**Exercise instructions**
What is the number of lines in the data below that hold the word "body"? Give nothing beyond that number.

──────

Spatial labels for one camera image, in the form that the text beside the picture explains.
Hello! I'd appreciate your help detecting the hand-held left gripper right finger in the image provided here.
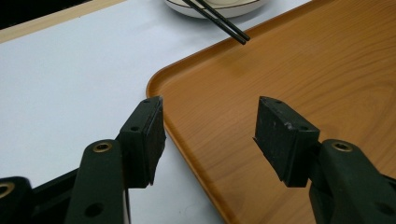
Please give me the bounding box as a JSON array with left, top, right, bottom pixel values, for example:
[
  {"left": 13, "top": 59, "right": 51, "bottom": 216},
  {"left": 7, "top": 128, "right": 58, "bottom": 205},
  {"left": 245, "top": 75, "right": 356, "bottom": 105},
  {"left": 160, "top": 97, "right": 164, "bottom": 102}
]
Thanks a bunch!
[{"left": 253, "top": 95, "right": 396, "bottom": 224}]

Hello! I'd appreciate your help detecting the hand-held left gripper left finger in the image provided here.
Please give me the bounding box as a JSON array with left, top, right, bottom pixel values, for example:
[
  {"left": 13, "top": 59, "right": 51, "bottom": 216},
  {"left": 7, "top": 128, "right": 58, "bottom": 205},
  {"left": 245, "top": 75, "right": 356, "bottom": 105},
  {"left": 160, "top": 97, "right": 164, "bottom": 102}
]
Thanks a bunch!
[{"left": 64, "top": 95, "right": 167, "bottom": 224}]

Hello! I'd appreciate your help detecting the white bowl with dark rim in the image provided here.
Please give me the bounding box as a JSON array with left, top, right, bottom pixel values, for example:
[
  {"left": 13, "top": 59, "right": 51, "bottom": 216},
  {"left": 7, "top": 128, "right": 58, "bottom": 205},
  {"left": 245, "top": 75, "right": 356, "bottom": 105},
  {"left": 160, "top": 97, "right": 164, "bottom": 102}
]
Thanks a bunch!
[{"left": 163, "top": 0, "right": 271, "bottom": 19}]

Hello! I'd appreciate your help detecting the black chopstick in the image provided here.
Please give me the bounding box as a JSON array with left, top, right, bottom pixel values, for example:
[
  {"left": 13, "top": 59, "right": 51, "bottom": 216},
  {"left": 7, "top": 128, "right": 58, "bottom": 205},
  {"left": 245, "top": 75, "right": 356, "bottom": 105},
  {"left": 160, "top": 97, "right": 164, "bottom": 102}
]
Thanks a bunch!
[
  {"left": 181, "top": 0, "right": 248, "bottom": 46},
  {"left": 195, "top": 0, "right": 251, "bottom": 42}
]

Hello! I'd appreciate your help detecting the wooden tray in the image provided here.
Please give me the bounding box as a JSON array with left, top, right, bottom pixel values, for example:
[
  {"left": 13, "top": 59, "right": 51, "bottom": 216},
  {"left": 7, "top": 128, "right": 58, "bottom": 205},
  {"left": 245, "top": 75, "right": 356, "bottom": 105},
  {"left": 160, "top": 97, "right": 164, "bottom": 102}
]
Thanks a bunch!
[{"left": 146, "top": 0, "right": 396, "bottom": 224}]

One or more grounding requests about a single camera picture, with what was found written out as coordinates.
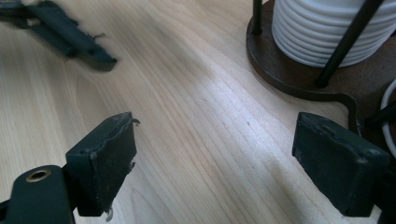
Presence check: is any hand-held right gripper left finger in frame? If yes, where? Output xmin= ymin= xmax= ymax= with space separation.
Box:
xmin=65 ymin=111 xmax=140 ymax=217

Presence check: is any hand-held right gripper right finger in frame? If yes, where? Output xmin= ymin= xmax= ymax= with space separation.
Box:
xmin=291 ymin=111 xmax=392 ymax=217

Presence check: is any dark wooden cup holder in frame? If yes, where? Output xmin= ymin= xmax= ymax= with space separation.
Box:
xmin=246 ymin=0 xmax=396 ymax=153

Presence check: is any stack of white paper cups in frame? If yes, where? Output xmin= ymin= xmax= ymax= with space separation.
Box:
xmin=271 ymin=0 xmax=396 ymax=69

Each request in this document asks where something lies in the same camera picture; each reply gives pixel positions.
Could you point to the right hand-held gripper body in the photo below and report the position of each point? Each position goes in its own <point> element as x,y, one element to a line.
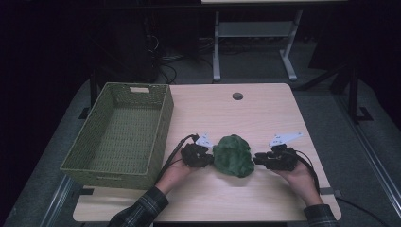
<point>282,159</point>

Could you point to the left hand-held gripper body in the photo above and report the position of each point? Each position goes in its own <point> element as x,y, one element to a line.
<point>194,156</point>

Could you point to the dark green fleece garment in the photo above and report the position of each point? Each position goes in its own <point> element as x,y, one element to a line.
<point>233,156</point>

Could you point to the green woven basket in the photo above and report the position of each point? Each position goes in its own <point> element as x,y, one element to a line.
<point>94,164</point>

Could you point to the person's left hand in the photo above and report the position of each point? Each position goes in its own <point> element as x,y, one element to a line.
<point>175,173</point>

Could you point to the person's right hand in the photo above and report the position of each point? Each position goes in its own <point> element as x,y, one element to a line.
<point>299,183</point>

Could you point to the grey tape strip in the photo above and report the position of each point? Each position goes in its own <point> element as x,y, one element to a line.
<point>331,191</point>

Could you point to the black metal stand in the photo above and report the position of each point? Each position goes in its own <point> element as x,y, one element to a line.
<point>353,94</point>

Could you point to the black stand leg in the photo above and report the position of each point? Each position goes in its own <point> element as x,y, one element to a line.
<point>93,91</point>

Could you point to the black table bracket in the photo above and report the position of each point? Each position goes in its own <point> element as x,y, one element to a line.
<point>85,191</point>

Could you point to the grey metal table frame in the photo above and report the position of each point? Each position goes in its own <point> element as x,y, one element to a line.
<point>255,29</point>

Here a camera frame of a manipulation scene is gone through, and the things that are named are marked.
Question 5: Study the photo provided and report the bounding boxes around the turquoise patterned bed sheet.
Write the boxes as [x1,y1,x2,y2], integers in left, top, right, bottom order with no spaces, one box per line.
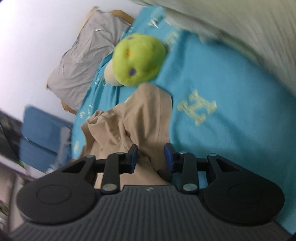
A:
[70,5,296,235]

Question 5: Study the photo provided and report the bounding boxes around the light green fleece blanket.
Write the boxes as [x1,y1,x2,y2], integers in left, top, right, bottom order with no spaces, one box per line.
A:
[136,1,295,94]

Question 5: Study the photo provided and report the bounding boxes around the green and beige plush toy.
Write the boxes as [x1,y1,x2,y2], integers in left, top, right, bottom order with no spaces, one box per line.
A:
[104,33,167,87]

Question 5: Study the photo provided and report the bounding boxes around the blue covered chair near bed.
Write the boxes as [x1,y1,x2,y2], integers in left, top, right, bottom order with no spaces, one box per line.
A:
[19,106,73,173]

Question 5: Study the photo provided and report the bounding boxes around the tan t-shirt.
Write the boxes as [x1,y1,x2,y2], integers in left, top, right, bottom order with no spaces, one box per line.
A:
[79,83,172,187]

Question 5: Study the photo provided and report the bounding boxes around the grey pillow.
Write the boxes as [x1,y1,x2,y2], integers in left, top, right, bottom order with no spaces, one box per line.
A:
[46,6,130,111]

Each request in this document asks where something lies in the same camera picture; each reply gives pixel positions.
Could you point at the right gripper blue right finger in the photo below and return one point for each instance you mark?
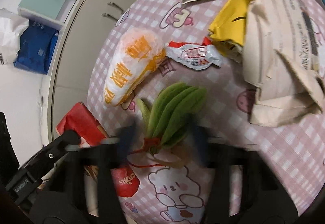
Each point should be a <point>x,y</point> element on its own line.
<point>200,138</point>

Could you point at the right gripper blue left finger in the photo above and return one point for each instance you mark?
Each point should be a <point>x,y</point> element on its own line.
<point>126,137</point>

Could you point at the green leaf bundle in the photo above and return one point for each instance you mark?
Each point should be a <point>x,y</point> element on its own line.
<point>167,121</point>

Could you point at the red snack packet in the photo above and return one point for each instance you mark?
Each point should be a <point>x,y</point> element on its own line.
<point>92,135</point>

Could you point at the red white sauce packet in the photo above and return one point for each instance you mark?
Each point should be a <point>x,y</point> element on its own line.
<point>196,56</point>

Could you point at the orange white plastic bag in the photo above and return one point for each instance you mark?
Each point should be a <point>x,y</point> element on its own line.
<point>139,53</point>

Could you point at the yellow snack bag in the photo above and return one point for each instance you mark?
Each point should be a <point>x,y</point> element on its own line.
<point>228,29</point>

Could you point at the newspaper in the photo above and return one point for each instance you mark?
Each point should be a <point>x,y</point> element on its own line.
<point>280,58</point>

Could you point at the pink checkered tablecloth table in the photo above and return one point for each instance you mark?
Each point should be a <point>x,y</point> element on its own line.
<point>295,152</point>

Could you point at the blue paper bag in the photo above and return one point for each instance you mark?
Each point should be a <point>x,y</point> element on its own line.
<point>37,45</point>

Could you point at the white curved base cabinet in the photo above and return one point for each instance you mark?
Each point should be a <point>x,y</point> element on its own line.
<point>79,42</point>

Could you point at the white paper shopping bag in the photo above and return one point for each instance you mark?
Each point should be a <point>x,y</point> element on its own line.
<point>12,26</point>

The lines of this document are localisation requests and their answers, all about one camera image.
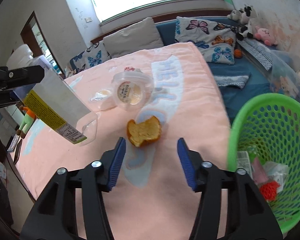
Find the butterfly pillow left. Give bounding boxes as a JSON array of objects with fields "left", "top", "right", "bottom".
[{"left": 67, "top": 41, "right": 111, "bottom": 74}]

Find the butterfly pillow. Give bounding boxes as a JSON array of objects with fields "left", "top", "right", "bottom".
[
  {"left": 174, "top": 17, "right": 236, "bottom": 65},
  {"left": 67, "top": 41, "right": 111, "bottom": 74}
]

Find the small orange ball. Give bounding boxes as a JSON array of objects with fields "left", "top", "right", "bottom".
[{"left": 234, "top": 49, "right": 243, "bottom": 59}]

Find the brown wooden door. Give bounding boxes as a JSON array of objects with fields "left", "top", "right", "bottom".
[{"left": 20, "top": 11, "right": 64, "bottom": 74}]

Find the pink plush toy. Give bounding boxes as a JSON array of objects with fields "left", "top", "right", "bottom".
[{"left": 254, "top": 26, "right": 278, "bottom": 46}]

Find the patterned folded cloth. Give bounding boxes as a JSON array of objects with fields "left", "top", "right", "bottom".
[{"left": 237, "top": 38, "right": 273, "bottom": 71}]

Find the white blue milk carton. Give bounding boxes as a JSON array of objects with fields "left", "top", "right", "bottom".
[{"left": 237, "top": 151, "right": 253, "bottom": 178}]

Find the red foam fruit net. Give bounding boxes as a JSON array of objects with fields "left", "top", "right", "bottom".
[{"left": 259, "top": 180, "right": 280, "bottom": 202}]

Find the small clear lid cup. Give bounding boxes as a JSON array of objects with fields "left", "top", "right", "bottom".
[{"left": 90, "top": 88, "right": 117, "bottom": 111}]

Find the green plastic trash basket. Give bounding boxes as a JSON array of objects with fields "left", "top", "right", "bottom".
[{"left": 228, "top": 93, "right": 300, "bottom": 233}]

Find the beige cushion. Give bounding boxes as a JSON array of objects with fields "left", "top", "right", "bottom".
[{"left": 103, "top": 17, "right": 164, "bottom": 58}]

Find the clear round plastic container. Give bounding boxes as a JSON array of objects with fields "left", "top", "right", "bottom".
[{"left": 111, "top": 71, "right": 154, "bottom": 111}]

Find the half eaten orange bun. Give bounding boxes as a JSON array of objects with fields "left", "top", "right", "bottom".
[{"left": 126, "top": 116, "right": 162, "bottom": 148}]

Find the pink snack wrapper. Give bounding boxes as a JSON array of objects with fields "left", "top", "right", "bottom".
[{"left": 251, "top": 157, "right": 268, "bottom": 185}]

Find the clear plastic storage box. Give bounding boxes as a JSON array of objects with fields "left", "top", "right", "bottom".
[{"left": 270, "top": 50, "right": 300, "bottom": 102}]

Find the butterfly pillow right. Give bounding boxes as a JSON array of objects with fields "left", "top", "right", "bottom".
[{"left": 174, "top": 17, "right": 236, "bottom": 65}]

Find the cow plush toy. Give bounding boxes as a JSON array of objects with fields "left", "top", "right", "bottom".
[{"left": 227, "top": 4, "right": 260, "bottom": 41}]

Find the pink blanket table cover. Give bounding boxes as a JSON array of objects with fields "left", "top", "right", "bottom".
[{"left": 17, "top": 42, "right": 230, "bottom": 239}]

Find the clear plastic bottle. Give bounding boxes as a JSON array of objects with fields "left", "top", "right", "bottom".
[{"left": 15, "top": 68, "right": 98, "bottom": 145}]

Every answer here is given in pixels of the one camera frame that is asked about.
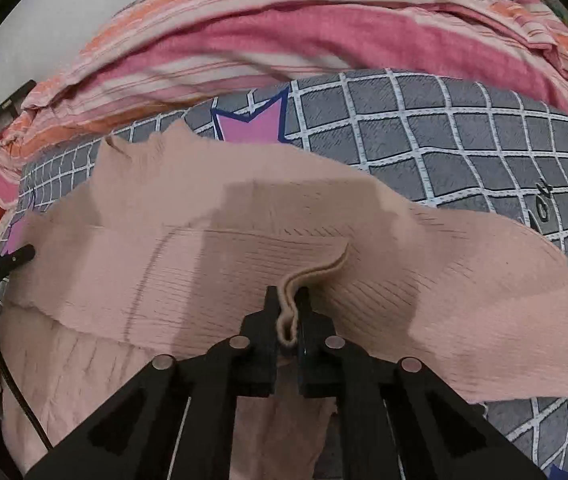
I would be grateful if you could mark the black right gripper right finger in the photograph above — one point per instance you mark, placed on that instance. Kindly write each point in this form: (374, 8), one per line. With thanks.
(398, 420)

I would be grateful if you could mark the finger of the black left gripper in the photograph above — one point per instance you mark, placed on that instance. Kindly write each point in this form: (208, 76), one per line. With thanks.
(14, 260)

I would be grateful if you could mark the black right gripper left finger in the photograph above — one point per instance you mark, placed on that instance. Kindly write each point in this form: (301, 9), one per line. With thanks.
(174, 419)

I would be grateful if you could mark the pink knitted sweater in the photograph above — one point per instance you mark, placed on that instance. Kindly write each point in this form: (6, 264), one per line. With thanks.
(173, 241)

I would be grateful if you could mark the grey checked star-print cloth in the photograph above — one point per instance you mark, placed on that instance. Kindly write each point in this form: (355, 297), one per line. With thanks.
(438, 141)

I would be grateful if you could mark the pink orange striped quilt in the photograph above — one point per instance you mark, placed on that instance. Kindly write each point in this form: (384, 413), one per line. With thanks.
(157, 54)

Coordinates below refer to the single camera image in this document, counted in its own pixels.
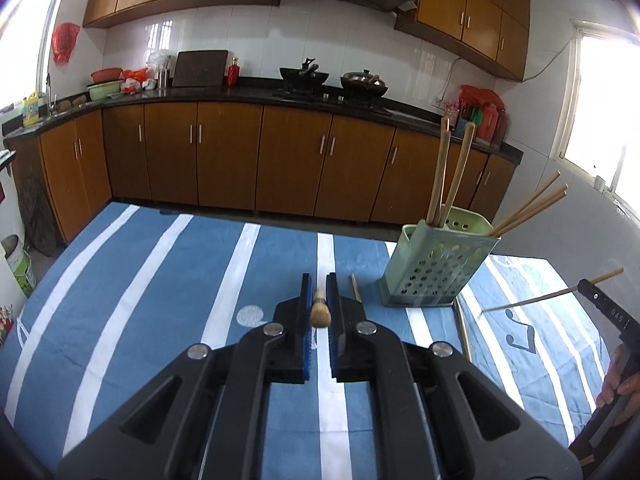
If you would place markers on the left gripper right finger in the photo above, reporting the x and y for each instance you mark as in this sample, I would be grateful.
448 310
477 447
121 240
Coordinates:
435 415

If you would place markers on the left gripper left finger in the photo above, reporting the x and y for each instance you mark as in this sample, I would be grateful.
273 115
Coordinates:
203 416

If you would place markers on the wooden chopstick pair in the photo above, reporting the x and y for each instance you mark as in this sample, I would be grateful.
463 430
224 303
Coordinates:
469 133
355 288

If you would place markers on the lower brown kitchen cabinets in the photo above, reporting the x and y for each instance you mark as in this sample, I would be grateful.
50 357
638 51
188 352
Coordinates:
228 155

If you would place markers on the person's right hand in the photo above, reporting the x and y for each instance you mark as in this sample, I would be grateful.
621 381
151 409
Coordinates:
613 384

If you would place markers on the blue white striped tablecloth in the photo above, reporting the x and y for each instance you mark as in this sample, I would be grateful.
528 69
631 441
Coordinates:
137 287

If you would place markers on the green perforated utensil holder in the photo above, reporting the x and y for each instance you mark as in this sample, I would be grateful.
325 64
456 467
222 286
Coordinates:
430 266

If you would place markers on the black lidded pot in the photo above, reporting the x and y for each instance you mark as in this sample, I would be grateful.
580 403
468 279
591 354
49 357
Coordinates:
363 85

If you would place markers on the green basin on counter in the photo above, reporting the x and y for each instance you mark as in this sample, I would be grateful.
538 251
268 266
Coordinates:
103 90

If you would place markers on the yellow detergent bottle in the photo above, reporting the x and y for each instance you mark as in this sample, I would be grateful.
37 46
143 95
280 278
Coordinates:
30 110

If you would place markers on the dark cutting board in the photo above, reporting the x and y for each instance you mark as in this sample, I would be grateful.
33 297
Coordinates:
200 68

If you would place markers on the red bottle on counter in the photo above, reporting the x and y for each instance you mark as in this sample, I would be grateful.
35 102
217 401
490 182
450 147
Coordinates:
233 72

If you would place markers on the black wok on stove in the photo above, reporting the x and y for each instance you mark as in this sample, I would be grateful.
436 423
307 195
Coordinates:
306 78

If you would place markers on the red plastic bag hanging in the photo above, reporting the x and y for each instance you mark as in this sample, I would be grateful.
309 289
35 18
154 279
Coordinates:
63 42

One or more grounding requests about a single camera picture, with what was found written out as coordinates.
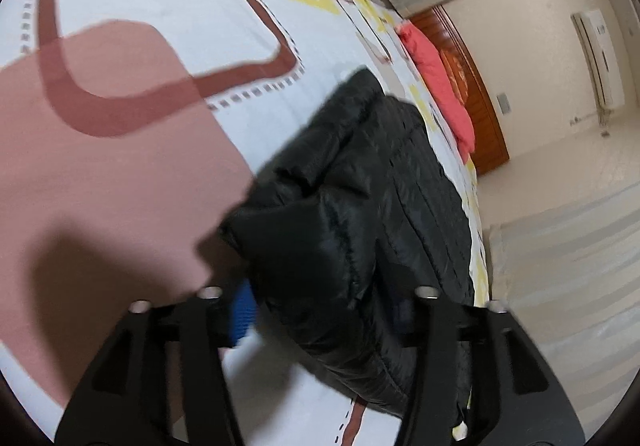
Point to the black puffer jacket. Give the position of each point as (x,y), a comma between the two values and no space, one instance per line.
(352,215)

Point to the orange small pillow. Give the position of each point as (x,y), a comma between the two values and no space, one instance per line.
(456,75)

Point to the cream side curtain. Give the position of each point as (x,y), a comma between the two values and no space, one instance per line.
(570,275)

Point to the white air conditioner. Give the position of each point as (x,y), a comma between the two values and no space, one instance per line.
(600,53)

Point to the pink folded quilt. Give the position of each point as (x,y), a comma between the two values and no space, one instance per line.
(426,58)

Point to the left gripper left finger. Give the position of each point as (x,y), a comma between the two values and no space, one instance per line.
(123,397)

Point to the patterned white bed sheet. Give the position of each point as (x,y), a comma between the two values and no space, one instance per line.
(128,129)

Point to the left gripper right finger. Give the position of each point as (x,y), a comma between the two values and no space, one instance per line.
(516,399)

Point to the wooden headboard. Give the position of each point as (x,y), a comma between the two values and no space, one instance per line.
(490,147)

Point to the wall switch panel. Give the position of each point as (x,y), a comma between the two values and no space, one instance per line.
(504,103)

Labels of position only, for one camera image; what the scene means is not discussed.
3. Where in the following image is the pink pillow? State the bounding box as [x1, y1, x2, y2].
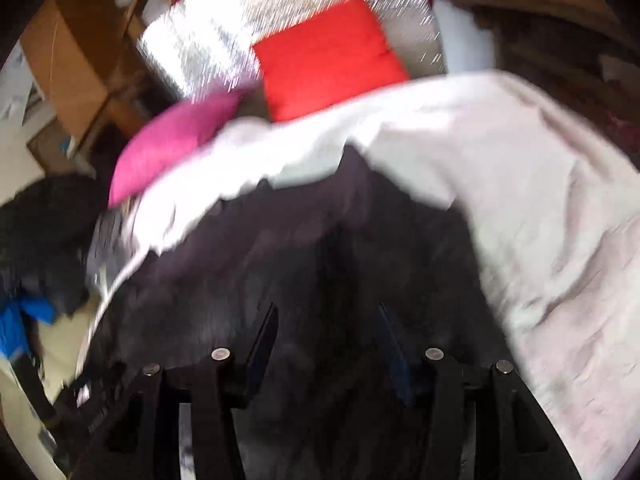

──────

**Output of the exercise**
2